The output voltage of 0 is higher. When the extinguishing time is short, the lamp voltage remains high. At this time, the output of the starting power calculation circuit 100 is low, and particularly when it is equal to or higher than the predetermined lamp voltage, it is set to 0V. Even in such a case, the output of the light-off time circuit 27 is equal to or more than a predetermined value
Further, the longer the turn-off time, the larger the value.

Since this is done, when the output of the starting power calculation circuit 100 is small because the turn-off time is short,
The output of the turn-off time circuit 27 controls the power through the starting power signal circuit 29 and the power control circuit 26, and the starting power according to the turn-off time can be input to the discharge lamp. In addition, when the output of the starting power calculation circuit 100 is larger than that of the off time circuit 27 because the turn-off time is long, the starting power calculation circuit 100
It is possible to control the electric power through the starting electric power signal circuit 29 and the electric power control circuit 26 by the output of, and input the starting electric power according to the lamp voltage to the discharge lamp.
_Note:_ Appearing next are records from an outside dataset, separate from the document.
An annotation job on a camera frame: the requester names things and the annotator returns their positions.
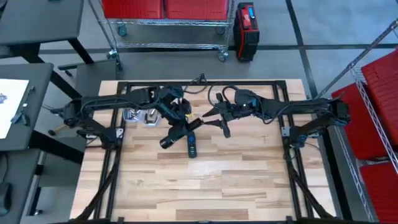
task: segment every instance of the concrete floor
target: concrete floor
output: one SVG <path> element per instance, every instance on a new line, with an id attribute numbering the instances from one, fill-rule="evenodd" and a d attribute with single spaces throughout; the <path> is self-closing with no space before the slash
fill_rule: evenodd
<path id="1" fill-rule="evenodd" d="M 261 43 L 267 45 L 296 45 L 292 22 L 285 1 L 252 0 L 255 3 L 257 19 L 261 30 Z M 304 44 L 369 44 L 397 17 L 396 0 L 295 0 L 294 9 L 303 35 Z M 206 27 L 146 27 L 130 26 L 129 35 L 119 41 L 146 42 L 185 41 L 209 43 L 219 42 L 220 37 L 213 28 Z M 85 3 L 79 40 L 89 50 L 104 49 L 100 54 L 91 54 L 93 59 L 105 59 L 105 49 L 109 45 L 95 20 L 95 17 Z M 397 43 L 394 34 L 389 35 L 383 43 Z M 46 62 L 55 66 L 81 62 L 77 54 L 54 54 L 57 50 L 72 49 L 67 42 L 43 44 L 44 52 L 40 55 Z M 367 64 L 393 51 L 393 49 L 372 50 L 360 65 Z M 308 50 L 307 55 L 312 69 L 315 84 L 320 91 L 361 50 Z M 308 93 L 309 86 L 298 50 L 261 50 L 251 63 L 239 63 L 234 52 L 230 52 L 227 62 L 221 63 L 216 58 L 216 52 L 152 52 L 123 53 L 120 55 L 124 65 L 122 77 L 126 80 L 136 79 L 192 79 L 199 73 L 205 73 L 207 78 L 300 78 Z M 7 58 L 0 64 L 26 63 L 22 58 Z M 74 85 L 74 78 L 63 78 Z M 336 86 L 337 90 L 352 83 L 347 74 Z M 53 107 L 63 106 L 70 99 L 60 90 L 50 84 L 45 96 L 45 104 Z M 52 116 L 48 111 L 40 112 L 36 130 L 46 133 L 48 129 L 60 126 L 61 119 Z M 66 179 L 71 181 L 60 187 L 46 187 L 42 191 L 38 209 L 44 214 L 37 217 L 24 217 L 23 224 L 52 223 L 68 220 L 72 206 L 78 167 L 76 172 L 69 173 Z M 361 217 L 361 208 L 356 217 Z"/>

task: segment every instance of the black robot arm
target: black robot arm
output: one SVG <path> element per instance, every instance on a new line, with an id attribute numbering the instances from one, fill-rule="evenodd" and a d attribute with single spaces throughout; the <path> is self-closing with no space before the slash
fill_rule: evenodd
<path id="1" fill-rule="evenodd" d="M 284 130 L 293 146 L 303 147 L 307 137 L 319 133 L 328 126 L 344 126 L 349 123 L 350 116 L 348 105 L 339 99 L 305 100 L 282 102 L 256 95 L 250 90 L 235 89 L 235 103 L 226 99 L 224 94 L 217 93 L 218 103 L 215 107 L 203 115 L 209 117 L 221 115 L 221 120 L 208 121 L 205 124 L 220 127 L 226 138 L 231 137 L 228 122 L 236 119 L 255 116 L 270 124 L 281 115 L 287 114 L 316 114 L 317 118 L 303 125 Z"/>
<path id="2" fill-rule="evenodd" d="M 165 86 L 163 88 L 152 86 L 120 95 L 84 97 L 72 100 L 64 108 L 53 110 L 52 113 L 60 115 L 70 128 L 81 127 L 83 130 L 78 133 L 83 137 L 86 134 L 98 136 L 103 148 L 114 149 L 118 144 L 116 130 L 106 128 L 95 121 L 93 112 L 119 108 L 156 109 L 172 126 L 168 135 L 160 141 L 160 145 L 164 149 L 203 124 L 200 119 L 194 120 L 192 123 L 188 123 L 185 119 L 185 115 L 191 113 L 191 106 L 183 98 L 183 89 L 180 86 Z"/>

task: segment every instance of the light wood surface
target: light wood surface
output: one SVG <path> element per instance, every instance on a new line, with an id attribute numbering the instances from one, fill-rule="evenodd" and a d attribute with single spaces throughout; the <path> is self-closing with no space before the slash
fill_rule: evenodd
<path id="1" fill-rule="evenodd" d="M 304 100 L 301 80 L 286 80 L 290 100 Z M 117 82 L 103 82 L 100 95 L 116 93 Z M 273 98 L 270 86 L 239 86 Z M 212 98 L 222 87 L 214 87 Z M 201 117 L 211 109 L 207 91 L 186 94 L 193 114 Z M 233 99 L 233 91 L 227 91 Z M 95 120 L 109 126 L 112 111 L 98 111 Z M 311 120 L 295 115 L 296 125 Z M 287 170 L 277 121 L 264 125 L 258 118 L 230 123 L 232 137 L 220 128 L 202 126 L 195 131 L 198 157 L 189 159 L 183 138 L 163 150 L 159 140 L 167 135 L 167 121 L 155 128 L 128 123 L 123 142 L 113 220 L 285 220 L 294 217 Z M 317 145 L 316 140 L 309 143 Z M 320 152 L 313 146 L 301 149 L 310 190 L 332 215 L 335 214 Z M 104 150 L 86 150 L 71 218 L 79 215 L 98 189 Z M 103 212 L 107 202 L 103 202 Z"/>

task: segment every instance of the red storage bin
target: red storage bin
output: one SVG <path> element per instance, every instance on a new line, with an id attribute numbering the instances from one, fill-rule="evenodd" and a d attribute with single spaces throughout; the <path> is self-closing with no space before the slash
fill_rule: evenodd
<path id="1" fill-rule="evenodd" d="M 365 102 L 355 84 L 346 86 L 331 95 L 349 106 L 351 122 L 344 127 L 354 156 L 358 159 L 374 159 L 387 156 L 387 151 L 377 133 Z"/>
<path id="2" fill-rule="evenodd" d="M 362 67 L 381 122 L 398 146 L 398 50 Z"/>
<path id="3" fill-rule="evenodd" d="M 108 19 L 163 19 L 164 0 L 102 0 Z"/>
<path id="4" fill-rule="evenodd" d="M 398 175 L 388 162 L 359 168 L 380 223 L 398 223 Z"/>
<path id="5" fill-rule="evenodd" d="M 167 18 L 227 20 L 228 0 L 166 0 Z"/>

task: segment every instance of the white paper
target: white paper
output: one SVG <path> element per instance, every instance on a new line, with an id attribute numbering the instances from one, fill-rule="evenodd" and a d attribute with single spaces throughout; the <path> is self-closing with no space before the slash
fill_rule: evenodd
<path id="1" fill-rule="evenodd" d="M 0 139 L 5 139 L 11 127 L 11 119 L 24 97 L 29 80 L 0 78 Z"/>

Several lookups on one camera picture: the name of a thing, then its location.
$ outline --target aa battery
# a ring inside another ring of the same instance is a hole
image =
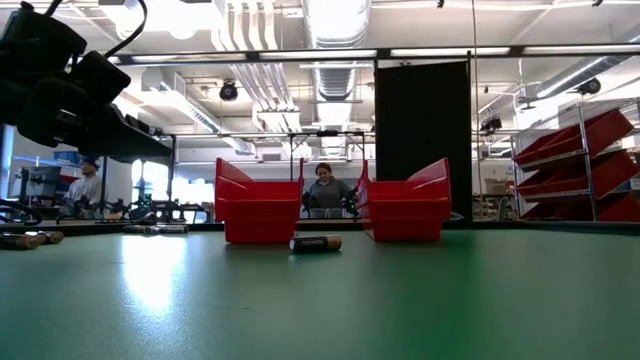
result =
[[[17,250],[31,250],[46,241],[44,235],[10,234],[0,235],[0,247]]]
[[[297,236],[289,241],[289,248],[296,254],[337,251],[342,247],[342,238],[338,235]]]

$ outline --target black partition
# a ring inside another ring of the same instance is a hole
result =
[[[376,178],[449,159],[453,211],[472,219],[469,62],[377,68]]]

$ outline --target ventilation duct
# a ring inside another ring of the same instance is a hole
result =
[[[304,0],[302,10],[311,48],[359,48],[364,45],[371,0]],[[352,99],[357,71],[355,68],[314,69],[313,82],[318,97],[329,102]],[[318,119],[323,127],[343,127],[351,117],[351,107],[349,103],[318,104]],[[323,147],[331,146],[325,153],[338,155],[342,152],[340,144],[332,140],[322,140]]]
[[[640,41],[640,26],[635,27],[615,42],[637,43]],[[601,56],[598,58],[585,58],[573,66],[565,69],[551,79],[538,85],[536,94],[538,98],[552,97],[573,89],[578,85],[594,78],[597,75],[613,68],[616,65],[632,58],[629,55]]]
[[[212,133],[228,132],[222,127],[219,119],[186,96],[185,82],[180,75],[174,73],[171,76],[161,69],[150,68],[142,73],[140,85],[143,91],[161,92],[165,96],[167,104],[187,115],[194,122],[202,124]],[[223,141],[231,146],[238,155],[254,155],[256,153],[254,144],[241,139],[225,137]]]

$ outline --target white wall
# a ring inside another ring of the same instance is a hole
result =
[[[16,174],[21,167],[35,166],[35,164],[31,162],[13,160],[13,157],[39,156],[42,159],[53,160],[54,151],[76,151],[76,148],[68,145],[58,145],[58,147],[55,148],[42,146],[20,135],[16,130],[13,138],[9,185],[11,186],[13,184],[13,180],[15,179],[14,174]],[[62,175],[74,176],[74,171],[71,169],[63,168],[61,173]],[[75,176],[82,176],[79,170]],[[108,201],[116,201],[118,198],[122,198],[125,201],[131,199],[132,182],[130,164],[122,164],[115,160],[109,160],[107,165],[107,189]]]

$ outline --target exposed pipe
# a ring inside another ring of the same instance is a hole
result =
[[[249,50],[249,47],[247,46],[247,43],[244,39],[244,30],[242,28],[242,19],[244,14],[242,12],[241,2],[233,3],[233,13],[233,40],[235,41],[238,50]],[[251,78],[251,80],[257,81],[257,94],[259,94],[259,96],[262,97],[262,99],[264,99],[264,101],[267,103],[268,109],[275,110],[276,103],[273,100],[271,93],[269,92],[269,88],[264,81],[264,77],[260,74],[260,69],[258,69],[255,64],[247,64],[245,69],[247,69],[247,75]]]
[[[267,43],[267,48],[269,50],[278,50],[278,43],[276,42],[273,3],[270,0],[267,0],[263,2],[262,6],[264,7],[264,40]],[[278,84],[278,87],[282,90],[282,95],[287,104],[287,108],[289,110],[295,110],[296,106],[293,103],[293,97],[291,96],[291,92],[289,91],[289,85],[287,84],[282,64],[272,63],[269,64],[269,66],[273,69],[275,80]]]
[[[235,44],[233,43],[233,40],[231,40],[231,34],[229,33],[229,23],[229,6],[225,6],[224,20],[222,22],[222,26],[220,27],[220,42],[224,45],[224,49],[222,51],[236,50]],[[267,110],[269,108],[269,104],[265,99],[260,97],[257,89],[257,84],[252,81],[251,75],[249,75],[244,65],[230,65],[229,67],[232,69],[232,71],[234,68],[236,69],[236,71],[234,72],[234,76],[236,77],[236,79],[240,80],[245,89],[247,89],[247,92],[249,93],[249,96],[251,96],[253,102],[258,104],[261,110]]]
[[[616,42],[640,42],[640,26],[636,26],[633,30],[618,38]],[[538,98],[558,95],[594,78],[597,75],[602,74],[632,57],[633,56],[630,55],[613,55],[600,56],[595,59],[592,57],[584,58],[550,79],[542,82],[536,88],[535,93]]]
[[[258,13],[258,4],[255,1],[248,1],[247,6],[249,7],[249,41],[251,42],[251,46],[254,50],[263,50],[264,47],[262,46],[262,40],[260,39],[260,26],[258,23],[260,17],[260,14]],[[287,103],[278,81],[275,78],[274,68],[271,67],[270,64],[262,64],[261,66],[267,76],[267,79],[271,83],[271,88],[273,89],[276,98],[278,99],[276,108],[278,110],[286,108]]]

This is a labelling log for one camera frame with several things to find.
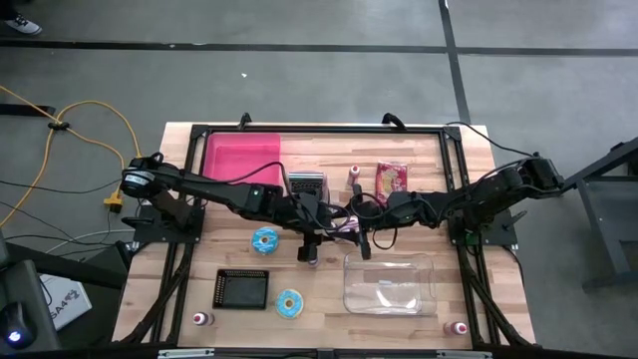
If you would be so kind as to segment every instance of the pink tray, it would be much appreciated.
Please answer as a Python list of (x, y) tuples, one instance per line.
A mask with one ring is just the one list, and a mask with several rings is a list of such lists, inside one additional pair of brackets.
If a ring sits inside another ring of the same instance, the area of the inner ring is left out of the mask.
[[(212, 134), (208, 137), (203, 175), (232, 180), (279, 161), (281, 138), (277, 134)], [(281, 168), (271, 166), (240, 182), (279, 185)]]

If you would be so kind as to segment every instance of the concrete floor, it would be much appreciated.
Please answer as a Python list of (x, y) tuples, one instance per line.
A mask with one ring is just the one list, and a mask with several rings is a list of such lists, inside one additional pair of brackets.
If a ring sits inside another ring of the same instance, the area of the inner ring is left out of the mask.
[[(459, 46), (638, 47), (638, 3), (631, 0), (450, 0), (449, 6)], [(436, 0), (38, 0), (22, 10), (43, 25), (47, 40), (446, 44)], [(4, 29), (0, 35), (14, 36)], [(110, 103), (130, 119), (146, 154), (158, 148), (167, 121), (237, 121), (246, 111), (259, 122), (378, 123), (386, 112), (407, 123), (459, 117), (447, 55), (0, 51), (1, 85), (58, 109), (88, 99)], [(473, 124), (487, 125), (500, 143), (540, 151), (566, 177), (638, 134), (636, 58), (460, 56), (460, 66)], [(13, 102), (4, 95), (0, 101)], [(125, 158), (134, 155), (124, 125), (108, 111), (78, 109), (68, 121)], [(45, 122), (2, 122), (2, 180), (30, 182), (42, 159)], [(515, 159), (498, 150), (494, 156), (499, 164)], [(118, 176), (113, 155), (61, 134), (41, 185), (90, 188)], [(79, 235), (106, 229), (100, 202), (109, 192), (39, 191), (23, 208)], [(21, 194), (0, 186), (0, 200), (14, 203)], [(134, 209), (129, 205), (127, 212)], [(610, 266), (577, 193), (526, 200), (514, 209), (529, 211), (516, 230), (538, 343), (635, 356), (638, 288), (591, 294), (580, 288)], [(0, 215), (6, 212), (0, 208)], [(115, 217), (112, 225), (124, 228)], [(60, 234), (20, 214), (3, 232)], [(130, 237), (113, 234), (111, 240)], [(54, 245), (23, 243), (41, 250)], [(79, 249), (67, 245), (56, 253)]]

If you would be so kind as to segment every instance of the red snack bag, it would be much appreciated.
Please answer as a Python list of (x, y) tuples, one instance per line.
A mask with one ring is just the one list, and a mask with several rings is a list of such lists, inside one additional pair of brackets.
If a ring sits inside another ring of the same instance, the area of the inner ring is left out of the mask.
[(385, 204), (392, 191), (408, 190), (408, 166), (379, 162), (375, 182), (375, 196)]

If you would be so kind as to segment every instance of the wooden table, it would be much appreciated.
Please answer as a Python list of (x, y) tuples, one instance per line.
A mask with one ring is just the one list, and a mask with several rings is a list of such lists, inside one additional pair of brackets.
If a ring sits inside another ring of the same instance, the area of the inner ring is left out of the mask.
[[(164, 160), (182, 167), (191, 123), (167, 123), (160, 150)], [(485, 127), (478, 126), (486, 133)], [(493, 168), (489, 143), (461, 128), (470, 180)], [(374, 191), (377, 161), (408, 164), (410, 190), (445, 191), (441, 150), (435, 136), (392, 134), (282, 134), (281, 161), (291, 171), (314, 170), (327, 174), (332, 201), (345, 204), (351, 192), (346, 187), (348, 168), (361, 167), (359, 183)], [(422, 226), (400, 229), (394, 253), (426, 253), (436, 269), (437, 314), (428, 317), (385, 317), (350, 314), (344, 308), (343, 259), (358, 250), (352, 243), (323, 243), (320, 265), (311, 268), (296, 260), (301, 236), (279, 229), (280, 243), (269, 256), (256, 254), (249, 243), (255, 229), (268, 225), (240, 218), (219, 204), (209, 204), (202, 241), (195, 247), (184, 306), (180, 346), (208, 347), (331, 347), (331, 348), (441, 348), (471, 347), (470, 337), (445, 336), (444, 323), (467, 322), (464, 294), (456, 251), (450, 246), (447, 228)], [(392, 233), (377, 234), (387, 245)], [(149, 245), (131, 265), (118, 317), (114, 340), (131, 332), (158, 296), (166, 244)], [(374, 253), (381, 250), (373, 246)], [(176, 263), (181, 258), (177, 254)], [(518, 267), (500, 247), (487, 247), (485, 261), (492, 297), (502, 312), (527, 340), (533, 331)], [(196, 327), (191, 316), (210, 311), (217, 268), (259, 268), (270, 271), (268, 306), (265, 311), (216, 310), (209, 327)], [(303, 313), (295, 320), (279, 317), (274, 310), (276, 295), (285, 288), (297, 289), (304, 297)], [(173, 302), (167, 306), (162, 334), (166, 335)], [(482, 305), (477, 305), (483, 338), (487, 338)]]

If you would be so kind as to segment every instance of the black tray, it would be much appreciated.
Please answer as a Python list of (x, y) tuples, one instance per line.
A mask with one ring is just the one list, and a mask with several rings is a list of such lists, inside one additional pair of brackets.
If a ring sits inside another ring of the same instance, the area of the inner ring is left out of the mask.
[(265, 309), (268, 271), (219, 269), (212, 307), (217, 309)]
FIG. 7 is a characteristic diagram of lamp voltage (V) -lamp power (W). In FIG. 7, a large lamp power is obtained and inputted at a predetermined lamp voltage V ', which is the starting region of the lamp, and the constant lamp power is supplied at a predetermined lamp voltage V', which is the stable lighting region of the lamp. Control to enter. Therefore, the lamp power can be reliably controlled, a large amount of lamp power can be input at the time of starting, and the lamp can be quickly and stably lit, and at the time of stable lighting, the lamp power can be made substantially constant and can be lit at the rated lamp power.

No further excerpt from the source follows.